THE cold war is truly history. A chronicler of the 1990s can dare to say: The world as a whole is at peace.

But tell that to the Rwandans, the 2 million of them still in camps outside their country. Or speak of peace to the Karen ethnic minority in Burma, the 16,000 or so who have been driven from their homeland into Thailand by Burmese troops.

What peace can there be for the 7,500 Cubans just transferred from detention camps in Panama to detention camps in Guantanamo Bay, where 20,000 other Cubans are held?

The 4,000 Haitians already ``forcibly repatriated'' from Panama, the Muslims in what is left of Yugoslavia, the Kurds in Iraq, and dozens of other cases on every continent all satisfy the definition of refugees: people who don't feel safe in their homeland and aren't welcome anywhere else. For them, it might as well be World War II as far as any peace or stability goes.

Who can even guess how many of them there are - the men, women, and children in exile all over the globe? But can these people who are so hard to count be so easy to forget?

``Remember Rwanda?'' a recent newspaper article asked, updating the reports of chaos still prevailing in that blighted land.
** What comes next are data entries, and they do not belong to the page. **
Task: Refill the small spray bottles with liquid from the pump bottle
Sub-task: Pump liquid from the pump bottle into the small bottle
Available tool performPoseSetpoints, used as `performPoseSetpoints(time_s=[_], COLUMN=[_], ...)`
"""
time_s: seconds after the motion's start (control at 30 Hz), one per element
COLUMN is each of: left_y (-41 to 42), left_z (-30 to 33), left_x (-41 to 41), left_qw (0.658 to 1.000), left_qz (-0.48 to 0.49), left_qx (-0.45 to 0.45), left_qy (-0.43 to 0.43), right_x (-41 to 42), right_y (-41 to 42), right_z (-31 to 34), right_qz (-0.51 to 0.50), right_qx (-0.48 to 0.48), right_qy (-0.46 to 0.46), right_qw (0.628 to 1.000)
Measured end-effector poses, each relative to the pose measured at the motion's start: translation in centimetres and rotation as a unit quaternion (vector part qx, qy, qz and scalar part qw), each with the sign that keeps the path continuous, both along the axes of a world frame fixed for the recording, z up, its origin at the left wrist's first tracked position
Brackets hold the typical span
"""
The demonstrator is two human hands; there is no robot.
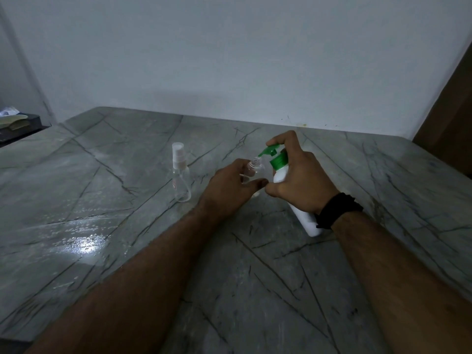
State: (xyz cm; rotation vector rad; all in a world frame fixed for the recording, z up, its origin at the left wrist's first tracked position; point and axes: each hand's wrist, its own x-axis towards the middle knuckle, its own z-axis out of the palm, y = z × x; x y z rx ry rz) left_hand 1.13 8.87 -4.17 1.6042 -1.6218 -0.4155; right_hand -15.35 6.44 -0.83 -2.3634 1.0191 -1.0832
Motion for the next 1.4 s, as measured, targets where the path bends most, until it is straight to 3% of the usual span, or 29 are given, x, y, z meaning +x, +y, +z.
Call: performPoseSetpoints(time_s=[1.4], left_y=[-0.07], left_z=[-0.16], left_x=[0.16], left_qw=[1.0], left_qz=[-0.001], left_qx=[-0.006], left_qy=[0.007], right_x=[-0.08], right_y=[0.6], right_z=[0.24], right_qz=[-0.019], right_qx=[-0.011], right_qy=[-0.001], right_qw=[1.0])
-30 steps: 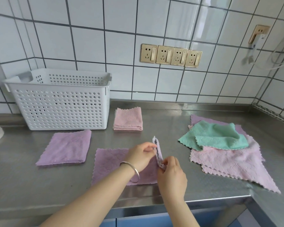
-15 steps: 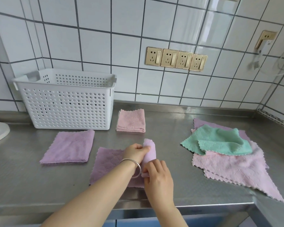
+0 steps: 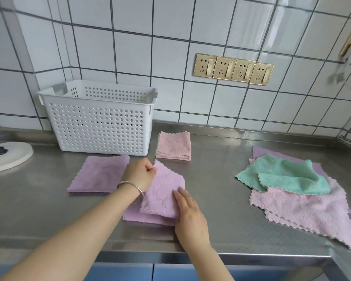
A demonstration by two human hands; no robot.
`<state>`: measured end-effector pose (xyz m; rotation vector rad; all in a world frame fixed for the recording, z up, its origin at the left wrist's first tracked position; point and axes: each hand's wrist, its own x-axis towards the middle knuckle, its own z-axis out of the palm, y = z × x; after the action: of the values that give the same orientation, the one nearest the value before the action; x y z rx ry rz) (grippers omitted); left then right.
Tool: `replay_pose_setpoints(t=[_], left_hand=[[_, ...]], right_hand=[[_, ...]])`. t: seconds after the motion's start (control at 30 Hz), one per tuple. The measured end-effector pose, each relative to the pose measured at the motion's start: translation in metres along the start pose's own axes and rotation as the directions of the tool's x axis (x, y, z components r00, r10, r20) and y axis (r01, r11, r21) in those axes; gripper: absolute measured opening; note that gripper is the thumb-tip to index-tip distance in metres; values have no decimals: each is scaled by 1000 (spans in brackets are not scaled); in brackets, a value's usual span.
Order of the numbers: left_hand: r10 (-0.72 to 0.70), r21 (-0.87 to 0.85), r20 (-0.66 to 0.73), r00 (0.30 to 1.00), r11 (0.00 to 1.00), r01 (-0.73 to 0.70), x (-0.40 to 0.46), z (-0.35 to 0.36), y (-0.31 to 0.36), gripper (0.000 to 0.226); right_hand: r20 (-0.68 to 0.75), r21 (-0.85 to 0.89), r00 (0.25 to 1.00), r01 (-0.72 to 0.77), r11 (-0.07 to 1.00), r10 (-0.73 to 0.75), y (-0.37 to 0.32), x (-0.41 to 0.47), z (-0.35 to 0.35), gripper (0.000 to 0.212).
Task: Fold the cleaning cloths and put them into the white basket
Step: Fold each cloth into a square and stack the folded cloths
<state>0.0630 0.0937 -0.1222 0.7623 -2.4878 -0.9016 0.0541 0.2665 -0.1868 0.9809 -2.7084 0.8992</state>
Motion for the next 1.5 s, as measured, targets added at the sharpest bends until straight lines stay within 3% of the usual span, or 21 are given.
replay_pose_setpoints(t=[0.23,0.53,0.83,1.0,1.2,1.4,1.5], left_hand=[[-56,18,-1,998,998,56,-1,-3,-27,28],[-50,158,-40,998,986,55,-1,0,-50,17],[-36,282,-31,999,959,43,1,5,-68,15],[-145,228,94,985,966,121,9,-1,-66,14],[-205,302,233,951,944,130,21,-10,-60,25],[-110,302,109,988,951,73,14,-6,-72,15],[57,446,22,998,893,-60,1,-3,-76,16]], right_hand=[[-53,-53,993,101,994,-104,1,3,17,65],[76,-113,977,207,972,-199,3,5,20,67],[74,-153,956,291,944,-283,3,8,22,52],[65,-131,945,327,936,-321,6,8,23,55],[62,-155,938,346,925,-341,2,5,20,55],[101,-168,930,366,915,-353,7,4,18,55],[153,-166,914,398,902,-375,11,3,20,53]])
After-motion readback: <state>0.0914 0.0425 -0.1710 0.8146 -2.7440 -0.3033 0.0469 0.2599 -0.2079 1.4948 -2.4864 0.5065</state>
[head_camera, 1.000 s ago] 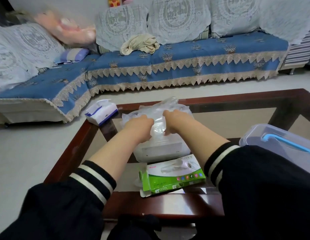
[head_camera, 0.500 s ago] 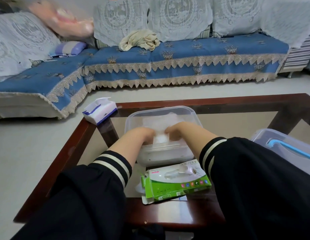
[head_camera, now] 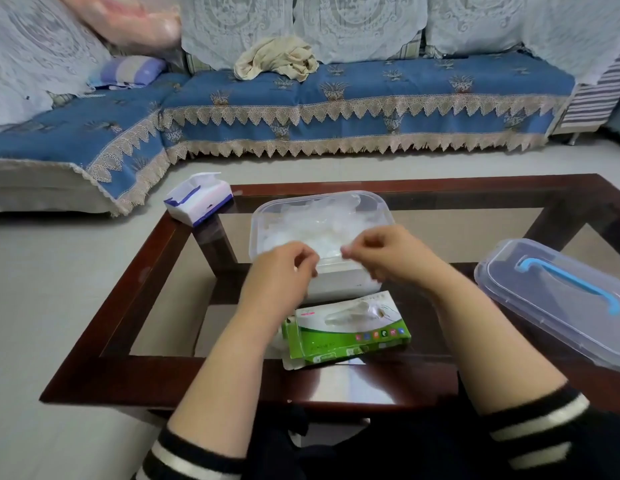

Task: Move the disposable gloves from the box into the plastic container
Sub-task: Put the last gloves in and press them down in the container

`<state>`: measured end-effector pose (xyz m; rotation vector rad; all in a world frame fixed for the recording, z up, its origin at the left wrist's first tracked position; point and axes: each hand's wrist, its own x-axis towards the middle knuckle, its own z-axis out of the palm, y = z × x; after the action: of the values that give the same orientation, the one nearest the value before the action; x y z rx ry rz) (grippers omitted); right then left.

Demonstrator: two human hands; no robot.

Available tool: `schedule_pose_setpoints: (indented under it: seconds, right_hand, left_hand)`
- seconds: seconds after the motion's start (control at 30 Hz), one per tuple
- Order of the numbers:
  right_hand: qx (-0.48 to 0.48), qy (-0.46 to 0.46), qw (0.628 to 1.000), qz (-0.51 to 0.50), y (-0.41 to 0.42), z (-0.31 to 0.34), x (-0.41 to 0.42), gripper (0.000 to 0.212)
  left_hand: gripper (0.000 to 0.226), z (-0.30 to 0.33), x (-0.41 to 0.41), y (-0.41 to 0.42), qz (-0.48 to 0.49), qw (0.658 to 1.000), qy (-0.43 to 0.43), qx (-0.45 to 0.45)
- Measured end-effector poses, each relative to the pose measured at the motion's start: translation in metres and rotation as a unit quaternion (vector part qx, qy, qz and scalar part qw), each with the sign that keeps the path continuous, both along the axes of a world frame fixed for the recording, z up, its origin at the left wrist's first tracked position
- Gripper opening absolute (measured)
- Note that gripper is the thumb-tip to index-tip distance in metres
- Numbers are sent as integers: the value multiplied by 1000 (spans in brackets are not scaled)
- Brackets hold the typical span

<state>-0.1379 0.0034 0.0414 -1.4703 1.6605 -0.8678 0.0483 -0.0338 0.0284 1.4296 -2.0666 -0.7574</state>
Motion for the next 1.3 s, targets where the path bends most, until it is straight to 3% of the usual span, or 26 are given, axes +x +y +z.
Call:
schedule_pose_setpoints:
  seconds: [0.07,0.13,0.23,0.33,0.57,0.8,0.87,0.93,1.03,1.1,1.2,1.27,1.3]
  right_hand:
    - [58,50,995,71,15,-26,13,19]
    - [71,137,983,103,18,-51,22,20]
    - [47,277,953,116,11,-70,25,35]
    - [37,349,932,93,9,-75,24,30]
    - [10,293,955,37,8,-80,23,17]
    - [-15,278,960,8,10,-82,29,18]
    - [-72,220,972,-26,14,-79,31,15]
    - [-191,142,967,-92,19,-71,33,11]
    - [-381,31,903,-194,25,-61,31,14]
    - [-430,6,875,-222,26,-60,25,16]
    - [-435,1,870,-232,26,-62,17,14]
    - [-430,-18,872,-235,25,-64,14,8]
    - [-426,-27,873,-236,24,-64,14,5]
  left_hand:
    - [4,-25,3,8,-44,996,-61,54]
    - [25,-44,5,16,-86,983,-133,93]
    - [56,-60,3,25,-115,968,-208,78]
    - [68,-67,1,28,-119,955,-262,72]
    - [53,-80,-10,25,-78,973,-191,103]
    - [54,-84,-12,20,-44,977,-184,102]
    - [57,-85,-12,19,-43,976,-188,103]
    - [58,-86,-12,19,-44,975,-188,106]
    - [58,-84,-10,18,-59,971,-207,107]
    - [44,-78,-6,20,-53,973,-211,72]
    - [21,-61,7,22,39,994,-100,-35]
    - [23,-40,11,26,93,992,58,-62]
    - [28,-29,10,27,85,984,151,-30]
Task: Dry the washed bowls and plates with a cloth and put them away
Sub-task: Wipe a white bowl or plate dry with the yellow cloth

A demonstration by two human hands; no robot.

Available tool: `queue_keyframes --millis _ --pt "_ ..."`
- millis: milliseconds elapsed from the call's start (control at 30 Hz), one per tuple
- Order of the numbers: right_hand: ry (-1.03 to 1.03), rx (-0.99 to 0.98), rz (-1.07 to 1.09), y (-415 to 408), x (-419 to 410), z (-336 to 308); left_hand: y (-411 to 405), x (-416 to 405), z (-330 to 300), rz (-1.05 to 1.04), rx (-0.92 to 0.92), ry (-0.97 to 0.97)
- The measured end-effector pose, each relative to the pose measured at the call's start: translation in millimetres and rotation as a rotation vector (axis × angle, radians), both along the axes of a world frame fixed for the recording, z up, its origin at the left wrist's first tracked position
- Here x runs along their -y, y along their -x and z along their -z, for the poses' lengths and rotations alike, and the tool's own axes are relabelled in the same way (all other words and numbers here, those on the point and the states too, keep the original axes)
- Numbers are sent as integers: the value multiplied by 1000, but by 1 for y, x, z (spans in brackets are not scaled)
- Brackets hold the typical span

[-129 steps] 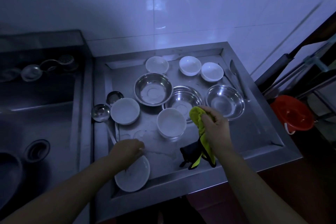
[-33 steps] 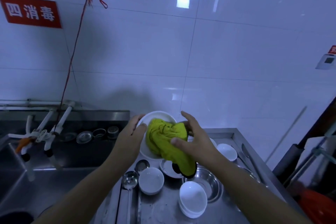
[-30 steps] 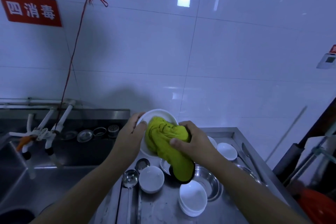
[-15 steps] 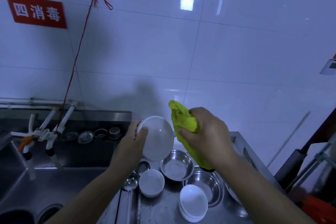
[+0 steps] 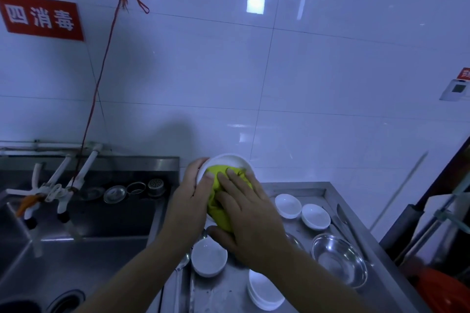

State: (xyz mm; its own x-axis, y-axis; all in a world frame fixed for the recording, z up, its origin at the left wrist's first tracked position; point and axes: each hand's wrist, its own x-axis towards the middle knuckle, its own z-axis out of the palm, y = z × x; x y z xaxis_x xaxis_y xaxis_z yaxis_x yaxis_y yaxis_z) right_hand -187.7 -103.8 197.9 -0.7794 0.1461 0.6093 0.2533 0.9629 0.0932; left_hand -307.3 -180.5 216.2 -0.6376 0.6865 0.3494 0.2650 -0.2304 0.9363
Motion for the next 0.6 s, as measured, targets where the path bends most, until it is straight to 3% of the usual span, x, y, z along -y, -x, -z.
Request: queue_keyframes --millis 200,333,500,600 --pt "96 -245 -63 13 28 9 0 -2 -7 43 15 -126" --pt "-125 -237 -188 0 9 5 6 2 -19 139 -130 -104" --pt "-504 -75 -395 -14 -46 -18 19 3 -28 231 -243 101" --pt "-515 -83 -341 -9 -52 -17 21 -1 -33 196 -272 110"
Up to a million people have been killed, as well as those 2 million dispersed in the ferocious war between Hutus and Tutsis. And yet the reporter may well ask his terrible question. Despite the enormity of this ongoing disaster, Rwanda is last year's headline.

But what resolution is promised to the refugees, moved from camp to camp or fleeing on their own from one not-so-safe haven to another?

Amid all the media diversions, the plight of the world's displaced people deserves and demands attention - they cannot in all conscience be forgotten. Each case of involuntary exile may be different and require a different solution. But it is no solution at all to put refugees on a shuttle to nowhere.

The great powers and the United Nations must do more than build tent cities and give handouts - in effect hoping that the refugee problem will just go away. Politicians who can generously bail out banks at home and underwrite loans to countries abroad cannot skirt the question when it is applied to the world's homeless: Am I my brother's keeper?